Nesta cândida afirmação, perfeitamente ajustada àquilo que assistimos todos os dias, o salazarista Adriano Moreira diz mais sobre o futuro de Portugal que todas a promessas mal fundamentadas do Partido Socialista. É triste reconhecê-lo. É o corolário lógico de uma longa história de abstenção dos portugueses aos actos eleitorais; da avaliação insuficiente das propostas em jogo e das práticas governativas.

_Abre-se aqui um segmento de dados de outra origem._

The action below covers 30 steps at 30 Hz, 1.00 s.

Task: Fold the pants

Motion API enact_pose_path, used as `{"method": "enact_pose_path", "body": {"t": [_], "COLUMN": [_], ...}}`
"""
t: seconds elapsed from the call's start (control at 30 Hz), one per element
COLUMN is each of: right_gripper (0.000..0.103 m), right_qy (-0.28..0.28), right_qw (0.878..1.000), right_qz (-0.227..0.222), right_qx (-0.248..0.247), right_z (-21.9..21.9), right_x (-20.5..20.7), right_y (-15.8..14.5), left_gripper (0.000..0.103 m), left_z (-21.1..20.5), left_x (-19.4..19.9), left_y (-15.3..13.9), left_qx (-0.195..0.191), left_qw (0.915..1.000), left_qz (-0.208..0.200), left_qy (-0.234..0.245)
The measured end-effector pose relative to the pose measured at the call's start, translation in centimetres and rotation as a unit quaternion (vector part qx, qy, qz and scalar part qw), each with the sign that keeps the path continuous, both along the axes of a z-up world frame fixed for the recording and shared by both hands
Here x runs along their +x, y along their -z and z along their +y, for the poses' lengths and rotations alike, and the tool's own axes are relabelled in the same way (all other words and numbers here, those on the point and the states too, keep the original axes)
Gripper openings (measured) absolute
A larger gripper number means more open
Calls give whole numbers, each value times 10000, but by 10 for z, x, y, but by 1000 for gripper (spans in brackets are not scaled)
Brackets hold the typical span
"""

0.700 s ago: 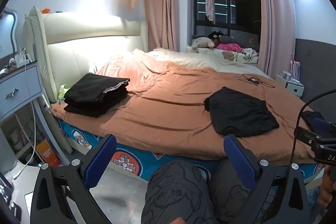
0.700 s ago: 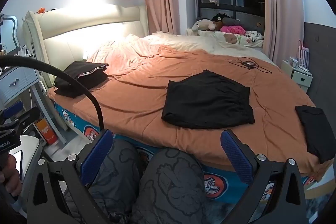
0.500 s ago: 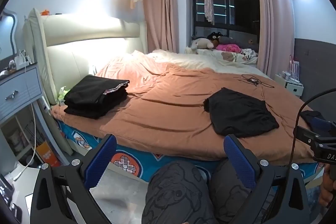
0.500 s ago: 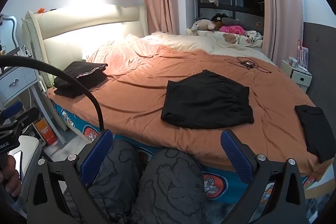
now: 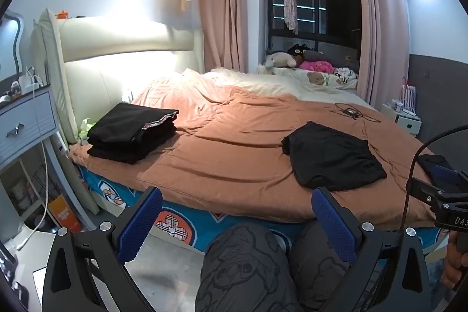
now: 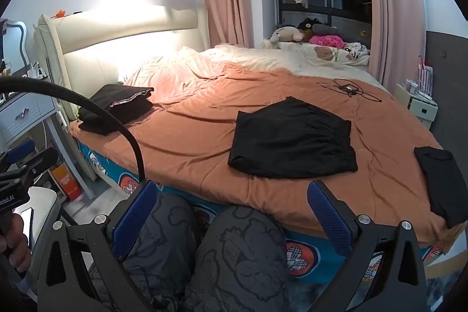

Contrariar o êxodo de mão-de-obra qualificada para os países ricos do Norte exigiria, antes de mais, a confiança não fingida do Governo nas capacidades de realização dos portugueses. Exigiria uma profunda confiança do Governo no trabalho dos professores do ensino público em primeiro lugar. Exigiria que as partes mais dinâmicas da Universidade pública não fossem dadas de mão-beijada (ao preço simbólico de um euro) a fundações privadas. A história do ensino universitário privado em Portugal, salvo uma ou outra excepção, é uma história bem triste de se contar; e o acesso selectivo tornam-no impróprio para vencer batalhas de desenvolvimento nacional. Globalmente visto, o ensino universitário privado está hoje politicamente derrotado, pois não conseguiu cumprir qualquer papel complementar ao ensino público, apenas fornecer ao mercado de trabalho fornadas de trabalhadores mal preparados. Não contentes com tão tristes resultados, conscientes da inutilidade do seu papel social, voltam-se para o ensino público com a sanha dos vampiros à procura de sangue fresco. Claro que problemas dessa natureza não constituem preocupação para os burocratas cinzentos e apátridas da OCDE, cujas recomendações são prontamente transformadas em decreto-lei por governantes acéfalos, medíocres e vende-pátrias. Favorecendo as condições que levam a mão-de-obra qualificada a emigrar para os países ricos, o governo do PS está a comprometer não já o presente, mas o futuro de Portugal.